Use of always encrypted columns in temporary table

  • I have implemented always encrypted for test purpose. It works fine until I query/update from physical tables. But inserting always encrypted data in temporary table fails. As per documentation, table variables can not be used with always encrypted column. Columns which I am trying to encrypt are used in temporary tables in several places in our application.

    Is there any way to use temporary table with always encrypted data?

  • This is going to be very complex. The issue is that SQL Server cannot decrypt values, so it becomes problematic to try and use a temp table where you are transferring data around from a user database to tempdb.
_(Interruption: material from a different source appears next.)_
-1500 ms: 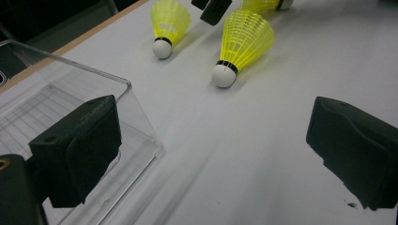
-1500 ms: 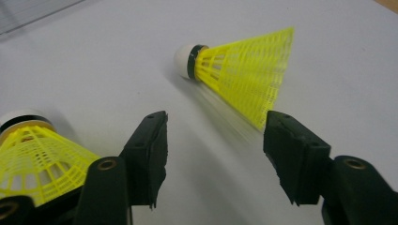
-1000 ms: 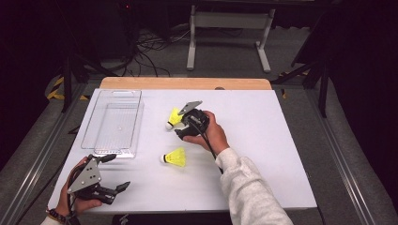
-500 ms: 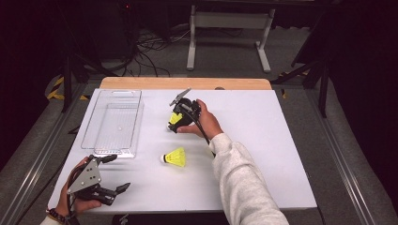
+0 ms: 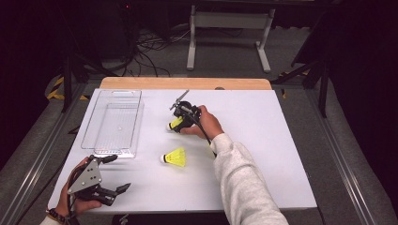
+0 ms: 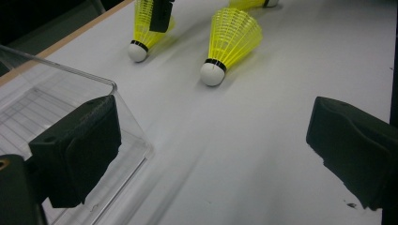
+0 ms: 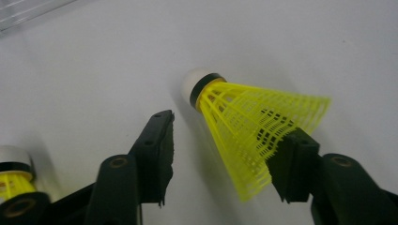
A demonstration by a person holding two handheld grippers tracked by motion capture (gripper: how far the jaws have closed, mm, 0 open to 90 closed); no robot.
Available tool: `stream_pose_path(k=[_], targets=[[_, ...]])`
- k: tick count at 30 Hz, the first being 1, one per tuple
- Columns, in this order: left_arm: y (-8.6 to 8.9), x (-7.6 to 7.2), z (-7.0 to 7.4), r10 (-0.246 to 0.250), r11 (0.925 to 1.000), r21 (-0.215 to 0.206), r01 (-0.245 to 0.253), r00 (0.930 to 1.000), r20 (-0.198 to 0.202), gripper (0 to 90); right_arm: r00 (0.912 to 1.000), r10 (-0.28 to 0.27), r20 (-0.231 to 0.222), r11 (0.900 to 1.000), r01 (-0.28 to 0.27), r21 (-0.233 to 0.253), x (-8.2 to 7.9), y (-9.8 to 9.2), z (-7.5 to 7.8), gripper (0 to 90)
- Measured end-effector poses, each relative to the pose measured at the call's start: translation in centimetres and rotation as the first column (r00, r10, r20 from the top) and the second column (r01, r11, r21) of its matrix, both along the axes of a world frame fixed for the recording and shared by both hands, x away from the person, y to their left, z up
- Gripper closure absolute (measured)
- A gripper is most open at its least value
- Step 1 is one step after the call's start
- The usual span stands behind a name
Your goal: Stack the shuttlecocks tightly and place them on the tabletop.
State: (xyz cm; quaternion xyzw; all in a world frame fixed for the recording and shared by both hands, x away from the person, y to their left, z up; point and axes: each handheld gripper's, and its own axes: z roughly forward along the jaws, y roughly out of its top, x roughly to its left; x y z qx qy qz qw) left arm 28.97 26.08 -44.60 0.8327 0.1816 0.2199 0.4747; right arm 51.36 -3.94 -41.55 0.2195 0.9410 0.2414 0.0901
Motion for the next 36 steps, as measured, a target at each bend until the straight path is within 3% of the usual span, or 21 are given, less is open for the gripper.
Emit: stream_pose_path(k=[2, 3, 5, 6, 11, 19, 28, 36], targets=[[0.0, 0.0, 0.0, 0.0, 1.0, 0.005, 0.0, 1.0, 0.0, 4.4, 1.0, 0.006, -0.008, 1.0, -0.006, 0.005, -0.2, 0.0, 0.0, 63.6], [-0.1, 0.0, 0.0, -0.003, 1.0, 0.008, 0.003, 1.0, 0.001, 4.4, 0.9994, 0.028, -0.018, 1.0, -0.028, 0.011, -0.5, -0.1, 0.1, 78.2], [-0.1, 0.0, 0.0, -0.003, 0.9999, 0.01, 0.003, 1.0, 0.001, 4.4, 0.999, 0.04, -0.021, 0.999, -0.039, 0.018, -0.6, -0.2, 0.1, 81.7], [-0.1, 0.0, 0.0, -0.002, 0.9999, 0.01, 0.002, 1.0, 0.001, 4.4, 0.9982, 0.054, -0.026, 0.998, -0.053, 0.033, -0.8, -0.3, 0.2, 88.7], [-0.1, 0.1, -0.1, 0.001, 0.9999, 0.015, -0.001, 1.0, -0.005, 4.4, 0.9967, 0.081, -0.002, 0.996, -0.081, 0.038, -1.5, -0.3, 0.3, 89.7], [-0.1, 0.1, -0.1, 0.007, 0.9999, 0.013, -0.007, 1.0, -0.006, 4.4, 0.9963, 0.052, 0.069, 0.994, -0.058, 0.095, -2.7, -1.5, 1.0, 89.8], [-0.2, 0.2, -0.1, 0.013, 0.9999, 0.01, -0.013, 0.9999, -0.009, 4.4, 0.9885, 0.026, 0.149, 0.983, -0.053, 0.177, -4.1, -3.2, 2.7, 89.9], [-0.2, 0.2, -0.1, 0.016, 0.9998, 0.009, -0.016, 0.9998, -0.01, 4.3, 0.9808, 0.011, 0.195, 0.976, -0.052, 0.21, -5.5, -4.3, 3.6, 89.9]])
    Don't forget, tempdb needs it's own AlwaysEncrypted CMK and CEK, which I was able to create. I can then create a temp table that uses them. However, any data manipulation to /from this table requires a .NET application to move data around. You cannot do

    insert #mytemp

    select * from mycustomer

    That won't work.

  • Hi Steve,
    What would be your approach if you absolutely HAD TO implement Always Encrypted columns in an SQL environment which uses many #temp tables?
    I have such a context - our app uses extensively #temp tables and now we have to implement Always Encrypted columns. It is very unlikely that we can move the functionality of inserting into temp tables  to the app accessing the SQL server - this would seriously reduce the performance ...
    Thank you for any pointers.

  • When you say you use lots of temp tables, are you querying/filtering on the columns that need AE? If I had

    create table CUstomer
    (CustomerName varchar.
     CustomerAddress varchar
    , CustomerCC varchar encrypted by xxxx,
    ,Status int
    )

    for my data, and I did things like
    select *
     into #temptable
    from customer
    where status = 1

    That would likely not be an issue. If you're trying to somehow work with the data in AE columns, you'll need to rearchitect the way your code works. And perhaps not be able to use AE with those columns, or not be able to process them as you want in SQL Server.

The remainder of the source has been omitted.